Selection of samples for calibration Log Out | Topics | Search
Moderators | Register | Edit Profile

NIR Discussion Forum » Bruce Campbell's List » Chemometrics » Selection of samples for calibration « Previous Next »

Author Message
Top of pagePrevious messageNext messageBottom of page Link to this message

Andrew McGlone (mcglone)
Advanced Member
Username: mcglone

Post Number: 21
Registered: 2-2001
Posted on Wednesday, March 24, 2010 - 4:03 pm:   

Tony. Can you please direct me to literature concerning the relative merits of NIR vs IR. I imagine it depends on many matters and advantages of one over the other will vary on a case by case basis. I've been doing some FTIR recently, even comparing ATR vs flow cell also, for VitC measurement on breeding lines of fruit. Using juices and pulps. It is fun and easy stuff to do, and some good results. However I dismissed NIR as a serious option because of prior (but very limited) experience suggesting specificity to a single acid in a mix of acids would be difficult in the NIR range. My question now is to wonder whether it is worth exploring NIR, because I'd certainly like to get better results. It will be a little bit of an effort to get our full range NIR system going so I'm looking for a decent hint that it is worth the effort. I'll duly troll the literature on the matter but your opinion would be valued. Thanks
Top of pagePrevious messageNext messageBottom of page Link to this message

Tony Davies (td)
Moderator
Username: td

Post Number: 226
Registered: 1-2001
Posted on Wednesday, March 24, 2010 - 12:23 pm:   

Hi Evgeny,

Yes, of course you cannot explain everything in the first post - you do not know if anyone will respond. I was just excusing my assumption that you had run a small scale experiment and was trying to get the best out of it.

The second assumption, that you were using NIR, was due to the fact that this is an NIR discussion forum. You are, of course, welcome to ask our advice but you have to expect us to be biased towards NIR (there is generally a lot of bias against NIR!).

With IR you have problems of high sensitivity and higher detector noise so that NIR has often been found to be a more precise and robust method. The fact that some instrument companies have developed NIR instruments for on-line beer analysis would suggest that NIR is the optimum region for this analysis. However, I did not know your situation but now I understand that as you have an FTIR you have to make it do the beer analysis.

My recommendation on the analysis of the data is to concentrate on the question of which accessory to select. It does not matter if your calibrations are over-optimistic you are not going to use them to measure production samples. The point is that you have said that you are not able to use the same wavelength range for all accessories; this will give rise to variations in the way the samples perform - a sample could be an outlier with one accessory but close to the mean with another - so while you might use the same sample sets you should not conclude that there will not be a bias between accessories. I would be very interested to see your results.

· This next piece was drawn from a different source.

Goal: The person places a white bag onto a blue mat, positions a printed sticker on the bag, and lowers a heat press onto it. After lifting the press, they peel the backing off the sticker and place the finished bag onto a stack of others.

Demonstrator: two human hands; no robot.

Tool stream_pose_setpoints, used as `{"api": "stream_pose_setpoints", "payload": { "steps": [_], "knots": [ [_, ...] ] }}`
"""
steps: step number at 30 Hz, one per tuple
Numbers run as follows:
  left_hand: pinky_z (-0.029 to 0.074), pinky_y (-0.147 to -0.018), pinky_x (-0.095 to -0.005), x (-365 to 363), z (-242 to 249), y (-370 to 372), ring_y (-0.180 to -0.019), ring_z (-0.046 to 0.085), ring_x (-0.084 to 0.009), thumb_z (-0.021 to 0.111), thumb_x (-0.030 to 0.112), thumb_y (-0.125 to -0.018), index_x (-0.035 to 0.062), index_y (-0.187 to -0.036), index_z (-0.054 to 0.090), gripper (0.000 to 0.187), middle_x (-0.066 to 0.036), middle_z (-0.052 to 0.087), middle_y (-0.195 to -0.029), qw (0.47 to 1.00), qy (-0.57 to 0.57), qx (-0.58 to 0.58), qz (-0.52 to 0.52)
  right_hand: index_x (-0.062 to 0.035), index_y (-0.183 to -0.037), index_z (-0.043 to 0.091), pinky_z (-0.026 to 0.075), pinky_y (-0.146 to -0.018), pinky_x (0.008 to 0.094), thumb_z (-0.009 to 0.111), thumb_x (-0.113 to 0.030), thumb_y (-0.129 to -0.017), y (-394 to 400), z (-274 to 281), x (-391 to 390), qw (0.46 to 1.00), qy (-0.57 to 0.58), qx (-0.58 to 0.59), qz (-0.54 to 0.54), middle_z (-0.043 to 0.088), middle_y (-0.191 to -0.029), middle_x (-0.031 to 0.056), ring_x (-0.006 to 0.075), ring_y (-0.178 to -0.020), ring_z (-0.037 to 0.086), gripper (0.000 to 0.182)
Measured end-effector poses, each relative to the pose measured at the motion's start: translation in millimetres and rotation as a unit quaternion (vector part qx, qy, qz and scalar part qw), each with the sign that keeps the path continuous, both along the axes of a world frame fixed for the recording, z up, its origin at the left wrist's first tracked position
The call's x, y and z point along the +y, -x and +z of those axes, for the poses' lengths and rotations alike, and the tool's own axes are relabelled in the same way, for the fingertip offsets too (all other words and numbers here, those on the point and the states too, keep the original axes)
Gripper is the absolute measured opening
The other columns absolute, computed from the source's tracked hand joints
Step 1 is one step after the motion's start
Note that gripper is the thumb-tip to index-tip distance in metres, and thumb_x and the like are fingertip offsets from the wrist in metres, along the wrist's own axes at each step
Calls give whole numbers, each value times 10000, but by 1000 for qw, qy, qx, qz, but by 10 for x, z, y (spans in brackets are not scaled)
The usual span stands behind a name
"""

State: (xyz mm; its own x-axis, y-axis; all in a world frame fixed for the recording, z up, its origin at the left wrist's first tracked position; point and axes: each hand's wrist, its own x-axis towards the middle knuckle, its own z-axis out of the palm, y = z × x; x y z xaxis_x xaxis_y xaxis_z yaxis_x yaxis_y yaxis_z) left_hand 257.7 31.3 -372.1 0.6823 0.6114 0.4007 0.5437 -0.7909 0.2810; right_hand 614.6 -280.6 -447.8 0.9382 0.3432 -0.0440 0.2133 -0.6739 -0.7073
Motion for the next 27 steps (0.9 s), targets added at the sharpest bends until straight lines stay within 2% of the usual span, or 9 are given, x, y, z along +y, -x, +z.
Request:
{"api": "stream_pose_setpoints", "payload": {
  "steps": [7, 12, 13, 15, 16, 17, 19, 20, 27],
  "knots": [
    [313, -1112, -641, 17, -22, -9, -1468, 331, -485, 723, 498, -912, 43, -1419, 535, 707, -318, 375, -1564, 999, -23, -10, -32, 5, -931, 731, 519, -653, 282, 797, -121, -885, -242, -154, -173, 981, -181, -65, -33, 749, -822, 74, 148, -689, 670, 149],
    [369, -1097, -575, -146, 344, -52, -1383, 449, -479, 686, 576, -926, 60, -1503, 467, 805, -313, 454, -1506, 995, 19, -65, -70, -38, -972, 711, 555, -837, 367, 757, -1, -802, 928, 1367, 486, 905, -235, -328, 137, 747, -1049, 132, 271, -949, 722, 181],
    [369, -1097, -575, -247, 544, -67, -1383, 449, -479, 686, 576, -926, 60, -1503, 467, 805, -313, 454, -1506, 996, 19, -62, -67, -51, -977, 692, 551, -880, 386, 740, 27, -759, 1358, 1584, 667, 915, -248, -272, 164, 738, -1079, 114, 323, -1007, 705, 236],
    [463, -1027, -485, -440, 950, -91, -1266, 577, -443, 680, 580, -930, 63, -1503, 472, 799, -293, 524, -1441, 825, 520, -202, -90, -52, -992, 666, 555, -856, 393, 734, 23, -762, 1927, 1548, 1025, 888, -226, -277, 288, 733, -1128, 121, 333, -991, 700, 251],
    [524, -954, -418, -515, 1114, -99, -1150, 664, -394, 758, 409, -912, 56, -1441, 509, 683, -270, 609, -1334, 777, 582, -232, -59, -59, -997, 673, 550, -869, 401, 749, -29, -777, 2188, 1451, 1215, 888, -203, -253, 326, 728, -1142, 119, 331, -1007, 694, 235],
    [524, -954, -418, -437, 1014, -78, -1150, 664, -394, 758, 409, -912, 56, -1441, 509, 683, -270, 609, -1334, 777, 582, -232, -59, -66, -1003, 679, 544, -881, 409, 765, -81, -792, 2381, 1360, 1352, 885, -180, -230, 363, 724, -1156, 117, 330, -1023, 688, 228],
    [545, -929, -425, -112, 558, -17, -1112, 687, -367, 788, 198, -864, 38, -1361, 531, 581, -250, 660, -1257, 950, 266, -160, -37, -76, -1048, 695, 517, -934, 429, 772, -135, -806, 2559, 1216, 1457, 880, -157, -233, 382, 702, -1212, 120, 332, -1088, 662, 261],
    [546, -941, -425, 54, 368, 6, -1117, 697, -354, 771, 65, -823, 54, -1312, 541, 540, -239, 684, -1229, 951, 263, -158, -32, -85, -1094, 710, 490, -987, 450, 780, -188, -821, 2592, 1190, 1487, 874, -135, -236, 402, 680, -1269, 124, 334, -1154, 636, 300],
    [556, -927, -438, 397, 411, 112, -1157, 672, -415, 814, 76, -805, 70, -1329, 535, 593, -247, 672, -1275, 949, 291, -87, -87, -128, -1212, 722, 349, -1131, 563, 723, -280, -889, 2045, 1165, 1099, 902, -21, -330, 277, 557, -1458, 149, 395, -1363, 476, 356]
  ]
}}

Yes, the 4T's is a joke and I'm pleased you were amused. There is another more hidden joke; I'm not sure if anyone has ever noticed it. If you look again at our names you will see that not only do we have "T" in common but also "To" or 2 so we are the 42's. If you look at the cover of the book you will see that the result for water on the top of the pyramid of data analysis is 42. This is not a random selection. Everyone who has read Douglas Adam's book "The Hitch Hikers' Guide to the Galaxy" will know that 42 is the answer to everything!

Best wishes,
T4
Top of pagePrevious messageNext messageBottom of page Link to this message

Evgeny (evgeny)
New member
Username: evgeny

Post Number: 3
Registered: 3-2010
Posted on Wednesday, March 24, 2010 - 4:54 am:   

Thank you Tony.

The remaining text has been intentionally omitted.